WHAT IS 'Agflation'

Agflation is when food prices rise more rapidly than prices of other goods and services because of growing demand for crops as both food and for biofuels. The word was coined as a combination of the terms agriculture and inflation.

BREAKING DOWN 'Agflation'

Agflation occurs because demand increasingly outpaces supply. One form of inflation, demand-pull inflation, results from monetary and fiscal policies that stimulate demand to encourage economic growth.

Another form of inflation, cost-push inflation, is caused by supply shortages that increase prices. Agflation is an example of this type of inflation. As costs for agricultural goods rise, perhaps because of crop shortages, food prices increase. In addition, demand for commodities such as sugar and corn has surged even more rapidly because these products are used to manufacture alternative fuels for cars and trucks.

The Impact of Agflation on Overall Inflation

Even food crops not used to manufacture alternative fuels may be subject to inflation because of the tendency of consumers to change their buying habits. This demand substitution effect can impact all food prices.

For example, if corn is in high demand to manufacture alternative fuels, food companies may switch to other less expensive grains, such as rice or wheat, to try to reduce costs for consumers. But food-related demand that shifts to other crops does not necessarily reduce overall food prices because additional demand for what may have been less expensive substitutes still creates upward pricing pressure.

Although economists evaluate overall inflation by measuring prices, using reports such as the Consumer Price Index, the impact of inflation differs in various global markets based on specific commodities. The cost of food as a percentage of the overall cost of living is less in developed countries such as the U.S. than in less developed regions of the world.

The impact of agflation can be seen in various segments of the Consumer Price Index published by U.S. Department of Labor Bureau of Labor Statistics.

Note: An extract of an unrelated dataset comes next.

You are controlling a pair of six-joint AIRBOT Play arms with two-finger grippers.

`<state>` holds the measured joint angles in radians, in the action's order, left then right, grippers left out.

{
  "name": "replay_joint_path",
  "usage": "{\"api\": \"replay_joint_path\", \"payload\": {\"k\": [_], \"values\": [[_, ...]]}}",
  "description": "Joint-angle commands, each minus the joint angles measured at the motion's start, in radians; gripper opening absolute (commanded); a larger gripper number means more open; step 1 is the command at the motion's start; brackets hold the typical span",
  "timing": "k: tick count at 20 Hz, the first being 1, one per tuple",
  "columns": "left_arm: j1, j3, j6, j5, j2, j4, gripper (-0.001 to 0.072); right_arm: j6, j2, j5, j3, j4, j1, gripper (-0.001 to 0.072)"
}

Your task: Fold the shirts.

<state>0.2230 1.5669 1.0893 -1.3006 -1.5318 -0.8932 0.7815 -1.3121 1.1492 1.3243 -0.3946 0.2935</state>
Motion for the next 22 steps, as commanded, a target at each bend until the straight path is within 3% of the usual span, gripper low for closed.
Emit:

In December of 2014, for example, the Consumer Price Index rose less than one percent over the previous 12 months. But the index segment for food prices alone rose 3.4 percent during that year, while the segment measuring apparel prices actually dropped two percent and gasoline prices fell by more than 10 percent.

And data published by the Federal Reserve Bank of St. Louis on global average prices shows that in 2012 while corn prices rose 11 percent and wheat prices rose 19 percent, the price some non-food commodities had dropped, cotton by 14 percent and aluminum by 5 percent.

While overall inflation rates are commonly used to analyze the health of global economies, the growing importance of agriculture makes agflation a more essential aspect of measuring price trends.